Flag	Type	Default	Description
`-artifact_prefix <path>`	string	`./`	Path prefix for crash artifact output. When using `vitiate fuzz`, defaults to `.vitiate/testdata/<hashdir>/crashes/`.

Crash minimization flags

Flag	Type	Default	Description
`-minimize_budget <N>`	integer	`10000`	Maximum re-executions during crash minimization
`-minimize_time_limit <N>`	integer	`5`	Time limit for minimization in seconds

Detector flags

Flag	Type	Default	Description
`-detectors <spec>`	string	tier 1	Comma-separated list of bug detectors to enable (see Detectors syntax)

Corpus management flags

Flag	Type	Default	Description
`-merge <0\|1>`	integer	`0`	Corpus minimization mode. Reads all inputs from corpus directories, evaluates coverage, writes minimal set to the first directory.

Compatibility flags

These flags are parsed for libFuzzer/OSS-Fuzz compatibility but ignored:

Flag	Behavior
`-fork <N>`	Parsed, ignored (always 1 - Vitiate always uses a single supervised worker)
`-jobs <N>`	Parsed, ignored (always 1 - Vitiate runs a single job at a time)

init

npx vitiate init

Discovers fuzz test files (*.fuzz.ts, *.fuzz.js, etc.), creates seed directories under .vitiate/testdata/, and ensures .vitiate/corpus/ is in .gitignore. No flags.

Detectors syntax

The --detectors (vitest subcommands) and -detectors (libfuzzer subcommand) flags share the same syntax. When specified, all default detectors are disabled and only the listed detectors are active.

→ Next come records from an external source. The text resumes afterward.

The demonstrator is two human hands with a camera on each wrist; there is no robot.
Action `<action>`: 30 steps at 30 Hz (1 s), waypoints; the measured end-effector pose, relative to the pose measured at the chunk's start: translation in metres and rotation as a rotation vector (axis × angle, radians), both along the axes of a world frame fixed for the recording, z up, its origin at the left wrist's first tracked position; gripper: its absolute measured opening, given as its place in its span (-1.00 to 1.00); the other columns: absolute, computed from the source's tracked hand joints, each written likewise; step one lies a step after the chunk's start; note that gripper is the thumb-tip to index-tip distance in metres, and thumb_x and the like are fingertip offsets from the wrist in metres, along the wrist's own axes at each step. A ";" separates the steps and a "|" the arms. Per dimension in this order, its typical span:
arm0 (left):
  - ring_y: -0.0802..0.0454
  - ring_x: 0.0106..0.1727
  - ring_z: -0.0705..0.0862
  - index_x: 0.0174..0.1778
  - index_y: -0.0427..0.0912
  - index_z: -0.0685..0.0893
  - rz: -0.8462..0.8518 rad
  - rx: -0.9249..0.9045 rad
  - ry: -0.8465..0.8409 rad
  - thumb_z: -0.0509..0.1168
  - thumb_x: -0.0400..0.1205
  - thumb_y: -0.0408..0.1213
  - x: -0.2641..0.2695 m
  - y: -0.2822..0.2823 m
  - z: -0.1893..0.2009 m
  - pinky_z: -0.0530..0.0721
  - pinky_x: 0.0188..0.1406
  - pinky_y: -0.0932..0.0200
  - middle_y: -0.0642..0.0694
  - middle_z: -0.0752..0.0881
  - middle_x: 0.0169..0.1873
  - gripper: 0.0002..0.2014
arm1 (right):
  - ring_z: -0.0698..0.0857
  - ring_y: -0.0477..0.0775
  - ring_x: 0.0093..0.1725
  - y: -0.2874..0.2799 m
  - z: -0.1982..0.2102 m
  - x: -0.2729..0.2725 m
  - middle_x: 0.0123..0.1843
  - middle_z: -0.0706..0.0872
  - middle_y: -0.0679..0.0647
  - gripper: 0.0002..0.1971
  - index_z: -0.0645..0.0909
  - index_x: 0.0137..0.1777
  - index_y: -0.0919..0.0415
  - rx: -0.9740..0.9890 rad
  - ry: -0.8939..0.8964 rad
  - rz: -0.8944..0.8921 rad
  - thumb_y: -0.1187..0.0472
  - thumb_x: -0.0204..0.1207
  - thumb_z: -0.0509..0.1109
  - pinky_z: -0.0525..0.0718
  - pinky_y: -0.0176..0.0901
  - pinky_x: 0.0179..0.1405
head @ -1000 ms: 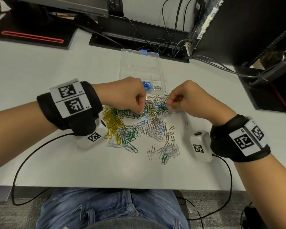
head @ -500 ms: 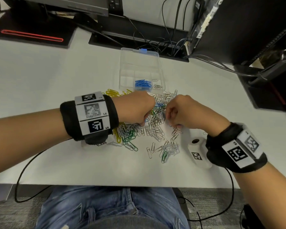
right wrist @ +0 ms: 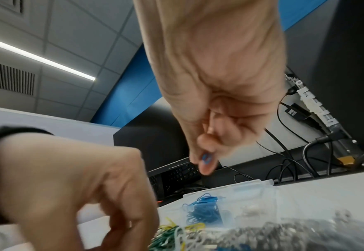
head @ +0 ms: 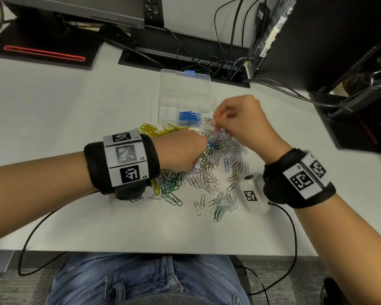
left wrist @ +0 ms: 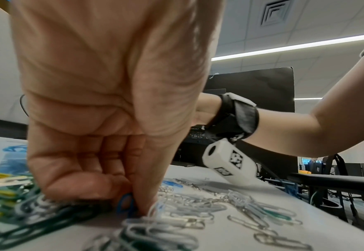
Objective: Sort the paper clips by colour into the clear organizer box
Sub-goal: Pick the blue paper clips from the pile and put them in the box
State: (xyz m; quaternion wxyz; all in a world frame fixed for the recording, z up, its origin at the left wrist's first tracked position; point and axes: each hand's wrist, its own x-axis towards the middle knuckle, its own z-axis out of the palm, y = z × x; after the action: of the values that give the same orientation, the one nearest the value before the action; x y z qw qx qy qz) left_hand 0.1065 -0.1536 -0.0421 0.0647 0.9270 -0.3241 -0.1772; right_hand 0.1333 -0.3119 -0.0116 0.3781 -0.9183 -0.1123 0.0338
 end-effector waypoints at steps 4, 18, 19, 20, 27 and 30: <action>-0.01 -0.20 0.64 -0.22 -0.18 0.72 -0.050 0.022 0.020 0.33 0.56 -0.37 -0.001 0.000 0.002 0.64 -0.19 0.13 -0.05 0.71 -0.25 -0.92 | 0.69 -0.02 -0.55 0.019 0.003 0.025 -0.38 0.75 0.21 -0.96 0.65 -0.16 0.34 0.194 -0.036 -0.031 0.42 0.47 0.45 0.60 -0.25 -0.62; 0.24 -0.36 0.64 -0.24 -0.17 0.79 0.253 -0.455 -0.056 0.53 0.43 -0.31 0.059 0.034 0.026 0.52 -0.33 0.50 -0.02 0.78 -0.33 -0.94 | 0.61 -0.03 -0.52 0.014 -0.005 0.041 -0.35 0.73 0.18 -0.85 0.73 -0.07 0.35 0.209 -0.008 -0.191 0.30 0.41 0.54 0.56 -0.25 -0.63; 0.24 -0.37 0.62 -0.24 -0.19 0.78 0.267 -0.455 -0.082 0.53 0.43 -0.32 0.067 0.034 0.027 0.51 -0.33 0.47 -0.05 0.78 -0.32 -0.93 | 0.60 -0.02 -0.51 0.010 -0.003 0.040 -0.32 0.75 0.20 -0.85 0.73 -0.08 0.33 0.207 -0.016 -0.191 0.28 0.41 0.55 0.55 -0.25 -0.63; 0.23 -0.38 0.61 -0.23 -0.20 0.78 0.271 -0.441 -0.096 0.53 0.43 -0.32 0.074 0.033 0.027 0.50 -0.34 0.45 -0.07 0.78 -0.31 -0.92 | 0.60 -0.01 -0.50 0.006 0.000 0.039 -0.29 0.77 0.21 -0.85 0.73 -0.08 0.32 0.200 -0.023 -0.191 0.26 0.41 0.55 0.55 -0.26 -0.63; 0.07 -0.19 0.57 -0.09 -0.23 0.76 0.253 -0.345 -0.232 0.52 0.45 -0.28 0.091 0.029 0.014 0.40 -0.29 0.30 -0.10 0.76 -0.16 -0.82 | 0.59 -0.17 -0.42 -0.014 0.006 0.013 -0.37 0.67 -0.02 -0.91 0.71 -0.23 0.20 -0.153 -0.021 -0.123 0.25 0.36 0.58 0.46 -0.41 -0.44; 0.07 -0.12 0.55 -0.02 -0.16 0.73 0.263 -0.380 -0.319 0.49 0.49 -0.24 0.088 0.034 0.016 0.43 -0.09 0.20 -0.04 0.71 -0.11 -0.81 | 0.71 0.07 -0.24 -0.022 -0.001 -0.003 -0.31 0.71 0.04 -0.84 0.67 -0.30 0.18 -0.484 0.191 -0.058 0.21 0.29 0.62 0.59 -0.24 -0.30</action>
State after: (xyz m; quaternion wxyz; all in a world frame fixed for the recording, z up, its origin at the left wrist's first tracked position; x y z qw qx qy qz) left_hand 0.1941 -0.1193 -0.0259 0.2081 0.9485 -0.2345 0.0449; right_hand 0.1299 -0.3338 -0.0128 0.1572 -0.9775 -0.0385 0.1352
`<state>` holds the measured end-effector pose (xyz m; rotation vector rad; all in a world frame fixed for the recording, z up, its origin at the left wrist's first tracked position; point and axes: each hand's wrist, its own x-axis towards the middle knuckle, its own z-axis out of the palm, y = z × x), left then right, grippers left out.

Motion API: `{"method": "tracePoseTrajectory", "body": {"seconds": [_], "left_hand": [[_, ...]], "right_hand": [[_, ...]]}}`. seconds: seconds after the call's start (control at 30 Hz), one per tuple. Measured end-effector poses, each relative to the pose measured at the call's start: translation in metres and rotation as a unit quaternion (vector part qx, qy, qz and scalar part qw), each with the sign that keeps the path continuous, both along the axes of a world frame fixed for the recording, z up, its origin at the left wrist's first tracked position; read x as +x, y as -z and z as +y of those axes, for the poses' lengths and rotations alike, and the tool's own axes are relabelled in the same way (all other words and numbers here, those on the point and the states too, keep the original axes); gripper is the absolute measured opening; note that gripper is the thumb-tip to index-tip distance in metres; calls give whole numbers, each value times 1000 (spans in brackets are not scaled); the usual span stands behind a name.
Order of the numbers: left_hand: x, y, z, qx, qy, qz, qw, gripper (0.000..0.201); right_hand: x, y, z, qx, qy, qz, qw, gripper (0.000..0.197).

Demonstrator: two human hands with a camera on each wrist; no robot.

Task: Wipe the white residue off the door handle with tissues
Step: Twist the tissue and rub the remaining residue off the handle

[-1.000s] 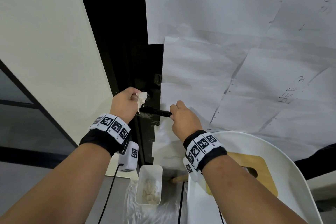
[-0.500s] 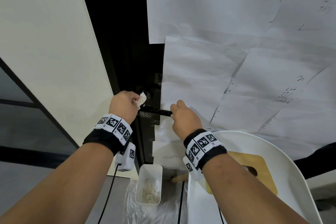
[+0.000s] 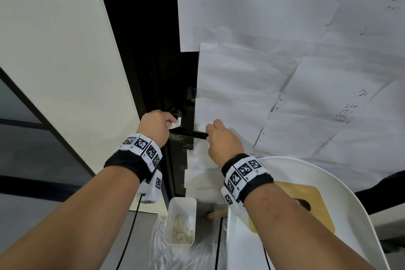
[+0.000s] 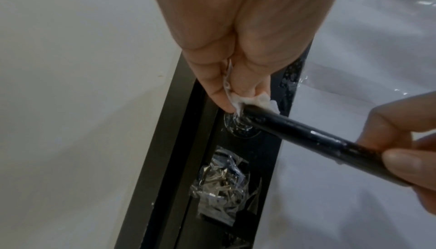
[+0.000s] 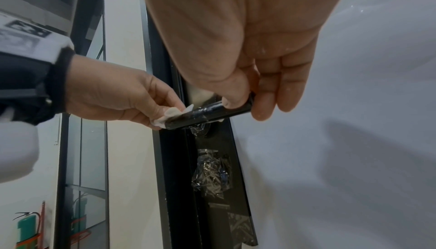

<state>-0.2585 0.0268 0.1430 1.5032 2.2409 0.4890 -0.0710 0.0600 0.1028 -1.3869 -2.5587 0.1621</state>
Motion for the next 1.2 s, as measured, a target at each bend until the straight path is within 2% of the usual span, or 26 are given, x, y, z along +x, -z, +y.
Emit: {"method": "tracePoseTrajectory", "body": {"seconds": [0.1, 0.17, 0.33, 0.47, 0.57, 0.7, 0.87, 0.97, 1.07, 1.2], "left_hand": [[-2, 3, -15, 66, 5, 24, 998, 32], [-3, 3, -22, 91, -1, 8, 996, 33], [-7, 10, -25, 188, -97, -60, 975, 36], [1, 13, -19, 153, -128, -140, 970, 33], [7, 21, -17, 137, -107, -112, 978, 32], [0, 24, -15, 136, -96, -71, 983, 29], [-12, 26, -12, 181, -125, -72, 973, 26], [-8, 28, -13, 215, -123, -99, 964, 27], [0, 28, -10, 202, -94, -51, 973, 28], [6, 26, -4, 157, -78, -62, 983, 33]], "right_hand": [[0, -1, 0, 0, -1, 2, 1000, 14], [1, -1, 0, 3, -3, 0, 1000, 18], [0, 1, 0, 4, -6, 2, 1000, 21], [0, 0, 1, 1, -7, -1, 1000, 18], [0, 0, 0, -1, -7, -2, 1000, 20], [0, 0, 1, -4, -6, -2, 1000, 13], [1, -1, 0, -6, -4, 3, 1000, 20], [1, -2, -1, -8, -5, 3, 1000, 15], [1, -1, -1, -8, -5, 1, 1000, 12], [0, -1, 0, -5, -3, 0, 1000, 13]]}}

--detectors prototypePollution,ssrf
--detectors pathTraversal.deniedPaths=/etc/passwd:/etc/shadow

name - enable the detector with default options
name.key=value - enable the detector with the given option

The pathTraversal detector accepts allowedPaths and deniedPaths options. Use the platform path separator (: on POSIX, ; on Windows) to specify multiple paths in a single value.

Pass an empty string to disable all detectors.